Edward Dart was one of Chicago’s most prolific and talented architects of the mid-twentieth-century. In addition to his many houses and his important commercial work, he built twenty-six churches, executing his first design in 1952. All of them display a compelling use of indirect light and simple materials and his ability to relate the buildings directly to their site. St. Procopius Abbey, coming at the height of his career, is the ultimate example of his sensitive, common sense approach to church design.
The Benedictine brothers of St. Procopius originally ran a parish in the Pilsen neighborhood of Chicago. They came to the city from Pennsylvania in 1885 to serve the Czech and Slovak communities. Education was a vital part of their work and they soon established a high school, a college, a seminary, and a printing press. Around the turn of the twentieth century, the Benedictines began to acquire farmland in Lisle, about twenty miles west of the city; they moved their schools to Lisle in 1901. As the Czech and Slovak communities began to disperse they moved the Abbey to Lisle as well, taking up residence there in 1914 and focusing their efforts on the education of boys and young men. By the 1950s the schools were thriving and the monks decided they needed to move the Abbey to its own campus, away from the bustling educational complex.
Planning for the new Abbey began in 1959, just as Pope John XXIII was announcing the creation of a council to consider reforms to the Catholic liturgy, changes that would have a profound effect on the layout of St. Procopius (and all other Catholic churches). Construction on the Abbey was delayed until 1968 while these reforms, now known as Vatican II, were debated and codified. This gestation period gave the Benedictines time to work with Dart to achieve exactly the kind of space they conceived for their new home.
The Abbey church dominates the site, sitting at the top of the hill like an enormous ark. The seventy-five cells for the monks are hidden behind the sunlit entrance courtyard, falling away in staggered ranks down the hill into the woods around a quiet central lawn. Each cell has a large picture window facing out into the woods with additional privacy and seclusion provided by interior corridors that line the central open space. Service buildings and common spaces lie to the east with only one area of public access for deliveries and other service functions. The heart of Dart’s design is the seamless linking of all these uses. The surrounding landscaping, with its mature trees and subtle berms, further protects the Abbey from encroaching traffic noise or car headlights.

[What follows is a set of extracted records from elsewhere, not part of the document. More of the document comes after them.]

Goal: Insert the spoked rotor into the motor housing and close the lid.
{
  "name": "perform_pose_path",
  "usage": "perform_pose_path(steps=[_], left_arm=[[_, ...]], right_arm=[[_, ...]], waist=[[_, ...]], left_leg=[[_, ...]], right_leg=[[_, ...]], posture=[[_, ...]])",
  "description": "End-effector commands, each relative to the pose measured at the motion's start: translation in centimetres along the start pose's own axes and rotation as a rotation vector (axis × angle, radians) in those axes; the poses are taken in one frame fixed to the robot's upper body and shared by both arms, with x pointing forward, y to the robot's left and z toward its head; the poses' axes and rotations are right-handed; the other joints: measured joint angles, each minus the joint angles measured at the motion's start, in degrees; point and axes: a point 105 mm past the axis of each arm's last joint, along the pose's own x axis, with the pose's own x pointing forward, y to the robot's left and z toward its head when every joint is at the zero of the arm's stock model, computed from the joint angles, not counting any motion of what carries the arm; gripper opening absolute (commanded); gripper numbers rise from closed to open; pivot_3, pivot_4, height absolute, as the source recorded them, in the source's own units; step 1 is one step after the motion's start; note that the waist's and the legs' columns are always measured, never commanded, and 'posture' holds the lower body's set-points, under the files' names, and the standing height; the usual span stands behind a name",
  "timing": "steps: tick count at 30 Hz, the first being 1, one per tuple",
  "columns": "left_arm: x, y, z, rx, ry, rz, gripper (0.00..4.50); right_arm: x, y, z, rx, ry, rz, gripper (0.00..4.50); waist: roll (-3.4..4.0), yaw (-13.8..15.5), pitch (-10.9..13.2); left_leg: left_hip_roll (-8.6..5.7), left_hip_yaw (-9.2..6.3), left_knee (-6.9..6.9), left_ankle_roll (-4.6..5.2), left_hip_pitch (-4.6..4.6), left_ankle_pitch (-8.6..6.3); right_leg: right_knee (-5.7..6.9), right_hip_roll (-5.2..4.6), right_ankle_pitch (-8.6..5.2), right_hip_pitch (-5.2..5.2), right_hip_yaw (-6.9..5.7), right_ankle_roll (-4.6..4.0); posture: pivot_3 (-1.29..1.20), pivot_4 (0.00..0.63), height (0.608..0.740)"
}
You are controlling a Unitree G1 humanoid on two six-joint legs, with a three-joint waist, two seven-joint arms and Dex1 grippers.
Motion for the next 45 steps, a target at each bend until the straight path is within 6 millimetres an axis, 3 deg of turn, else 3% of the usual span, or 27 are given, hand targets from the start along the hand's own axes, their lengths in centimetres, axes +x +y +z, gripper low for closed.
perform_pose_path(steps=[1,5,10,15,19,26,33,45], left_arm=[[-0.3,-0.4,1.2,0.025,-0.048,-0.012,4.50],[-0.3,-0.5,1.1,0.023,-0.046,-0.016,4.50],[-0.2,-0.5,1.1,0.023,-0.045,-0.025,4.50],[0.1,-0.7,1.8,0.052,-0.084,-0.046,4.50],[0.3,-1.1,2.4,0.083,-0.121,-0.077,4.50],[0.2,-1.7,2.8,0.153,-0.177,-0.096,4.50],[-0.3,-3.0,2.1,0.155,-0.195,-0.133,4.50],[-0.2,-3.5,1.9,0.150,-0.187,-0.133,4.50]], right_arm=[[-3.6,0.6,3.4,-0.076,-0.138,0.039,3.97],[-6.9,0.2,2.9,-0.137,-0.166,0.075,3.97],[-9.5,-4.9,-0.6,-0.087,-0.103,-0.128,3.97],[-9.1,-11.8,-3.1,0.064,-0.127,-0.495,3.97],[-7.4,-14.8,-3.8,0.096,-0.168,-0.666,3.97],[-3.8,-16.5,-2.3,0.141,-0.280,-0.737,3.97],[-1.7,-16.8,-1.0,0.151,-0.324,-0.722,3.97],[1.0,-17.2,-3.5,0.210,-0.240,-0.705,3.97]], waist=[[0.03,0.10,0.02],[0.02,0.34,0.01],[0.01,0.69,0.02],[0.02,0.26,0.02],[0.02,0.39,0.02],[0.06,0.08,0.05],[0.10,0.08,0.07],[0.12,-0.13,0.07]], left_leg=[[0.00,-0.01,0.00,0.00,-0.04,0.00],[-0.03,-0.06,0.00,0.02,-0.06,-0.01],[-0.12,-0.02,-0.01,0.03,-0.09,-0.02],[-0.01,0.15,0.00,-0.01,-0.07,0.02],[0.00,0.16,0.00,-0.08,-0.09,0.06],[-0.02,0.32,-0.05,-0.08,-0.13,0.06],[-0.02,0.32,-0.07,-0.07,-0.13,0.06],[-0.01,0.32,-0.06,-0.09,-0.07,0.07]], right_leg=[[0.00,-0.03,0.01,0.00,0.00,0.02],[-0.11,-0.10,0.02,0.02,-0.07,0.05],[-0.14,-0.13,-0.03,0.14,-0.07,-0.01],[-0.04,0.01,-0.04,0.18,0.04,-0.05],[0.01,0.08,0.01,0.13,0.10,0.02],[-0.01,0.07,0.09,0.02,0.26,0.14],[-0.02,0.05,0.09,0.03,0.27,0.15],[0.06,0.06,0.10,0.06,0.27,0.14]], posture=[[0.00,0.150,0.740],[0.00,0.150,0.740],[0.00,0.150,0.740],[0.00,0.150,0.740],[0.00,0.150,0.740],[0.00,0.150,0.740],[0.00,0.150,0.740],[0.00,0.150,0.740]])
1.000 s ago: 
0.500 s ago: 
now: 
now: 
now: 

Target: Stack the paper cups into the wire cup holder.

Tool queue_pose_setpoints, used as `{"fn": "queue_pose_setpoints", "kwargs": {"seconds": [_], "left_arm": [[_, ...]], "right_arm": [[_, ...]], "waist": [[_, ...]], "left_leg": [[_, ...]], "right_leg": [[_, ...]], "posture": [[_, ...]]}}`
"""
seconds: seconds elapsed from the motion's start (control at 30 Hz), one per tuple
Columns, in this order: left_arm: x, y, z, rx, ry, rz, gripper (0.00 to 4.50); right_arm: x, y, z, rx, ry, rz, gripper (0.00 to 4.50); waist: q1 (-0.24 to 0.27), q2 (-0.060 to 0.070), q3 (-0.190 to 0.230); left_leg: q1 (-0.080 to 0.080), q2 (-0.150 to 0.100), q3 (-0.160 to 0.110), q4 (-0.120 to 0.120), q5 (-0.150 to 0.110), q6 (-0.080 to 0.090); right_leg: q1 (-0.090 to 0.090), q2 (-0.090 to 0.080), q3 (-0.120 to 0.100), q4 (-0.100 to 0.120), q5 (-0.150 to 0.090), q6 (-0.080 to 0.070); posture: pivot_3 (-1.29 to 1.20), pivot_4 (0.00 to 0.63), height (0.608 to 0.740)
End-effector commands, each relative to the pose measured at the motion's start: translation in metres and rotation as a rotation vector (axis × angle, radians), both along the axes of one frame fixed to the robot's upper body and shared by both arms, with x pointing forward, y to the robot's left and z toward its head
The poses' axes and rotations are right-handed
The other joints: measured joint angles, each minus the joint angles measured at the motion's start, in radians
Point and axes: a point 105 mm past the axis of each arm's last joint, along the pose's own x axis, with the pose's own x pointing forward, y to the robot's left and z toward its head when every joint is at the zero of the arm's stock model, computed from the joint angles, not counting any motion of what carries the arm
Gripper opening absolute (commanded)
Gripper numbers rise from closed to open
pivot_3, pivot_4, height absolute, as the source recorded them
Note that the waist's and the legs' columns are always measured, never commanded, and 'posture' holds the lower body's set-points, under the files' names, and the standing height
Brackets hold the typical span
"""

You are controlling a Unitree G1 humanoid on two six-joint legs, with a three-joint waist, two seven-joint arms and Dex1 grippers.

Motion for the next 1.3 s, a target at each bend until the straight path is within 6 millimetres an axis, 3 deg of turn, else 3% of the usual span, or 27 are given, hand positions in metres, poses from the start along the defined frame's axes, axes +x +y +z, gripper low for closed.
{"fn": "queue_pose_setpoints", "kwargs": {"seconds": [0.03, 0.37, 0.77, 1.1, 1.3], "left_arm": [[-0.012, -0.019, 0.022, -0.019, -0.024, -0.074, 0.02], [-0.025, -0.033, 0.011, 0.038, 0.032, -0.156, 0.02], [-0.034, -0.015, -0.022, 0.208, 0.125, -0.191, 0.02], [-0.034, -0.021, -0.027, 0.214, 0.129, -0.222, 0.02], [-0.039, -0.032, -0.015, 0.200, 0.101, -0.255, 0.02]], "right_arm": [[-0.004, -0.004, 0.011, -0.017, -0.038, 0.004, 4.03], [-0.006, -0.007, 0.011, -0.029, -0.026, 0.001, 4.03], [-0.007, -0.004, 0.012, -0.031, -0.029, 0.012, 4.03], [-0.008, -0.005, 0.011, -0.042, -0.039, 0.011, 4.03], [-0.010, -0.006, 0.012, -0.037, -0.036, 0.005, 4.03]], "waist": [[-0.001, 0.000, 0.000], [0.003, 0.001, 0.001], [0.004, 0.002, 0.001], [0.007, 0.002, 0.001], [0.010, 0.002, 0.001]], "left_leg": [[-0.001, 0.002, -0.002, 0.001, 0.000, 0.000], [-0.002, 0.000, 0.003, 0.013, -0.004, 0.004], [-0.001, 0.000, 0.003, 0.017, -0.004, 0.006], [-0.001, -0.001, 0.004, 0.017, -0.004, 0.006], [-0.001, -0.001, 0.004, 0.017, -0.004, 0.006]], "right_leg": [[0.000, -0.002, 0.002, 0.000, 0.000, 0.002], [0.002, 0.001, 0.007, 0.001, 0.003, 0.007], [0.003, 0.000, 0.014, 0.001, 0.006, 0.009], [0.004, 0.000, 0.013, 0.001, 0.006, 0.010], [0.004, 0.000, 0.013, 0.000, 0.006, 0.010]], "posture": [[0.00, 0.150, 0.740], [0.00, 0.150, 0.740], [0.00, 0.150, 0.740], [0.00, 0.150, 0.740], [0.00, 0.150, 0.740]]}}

Despite its placement at an increasingly busy intersection, the Abbey still feels like a sanctuary.
The Abbey church seats 700 on simple wooden pews set on a sloping floor that points the congregation directly to the open altar. The windowless interior has a quiet, contemplative, and comforting quality, with the light pouring down to the altar from enormous clerestory windows set high in the church’s north wall behind giant steel trusses that cast simple, x-shaped shadows against the windows. The pews are arranged in segments, with each section forming its own tightly-knit group.
Set against the more traditional buildings of the Benedictines’ academic campus across the road, St. Procopius stands out as a very modern place of worship. The simplicity of its Chicago common brick exterior and oak fittings conceal the complexity of its program.
The Abbey looks both backwards and forwards. It reflects many of the design ideas that Dart absorbed while he was at Yale in the late 1940s. While there, he met Pietro Belluschi, Marcel Breuer, Richard Neutra, Louis Kahn, Eliel Saarinen, and Paul Schweikher—a veritable who’s who of U.S. modernism. He worked with Schweikher upon his return to Chicago. The building’s great sensitivity to its site, the beautiful use of simple materials and the manipulation of light are all qualities that Dart was able to carry with him from his days at Yale and incorporate into St. Procopius.
St. Procopius continues to be one of the most admired religious spaces in the Chicago area.
References
Dart, Susan. Edward Dart. Evanston, IL: Evanston Publishing, c. 1993.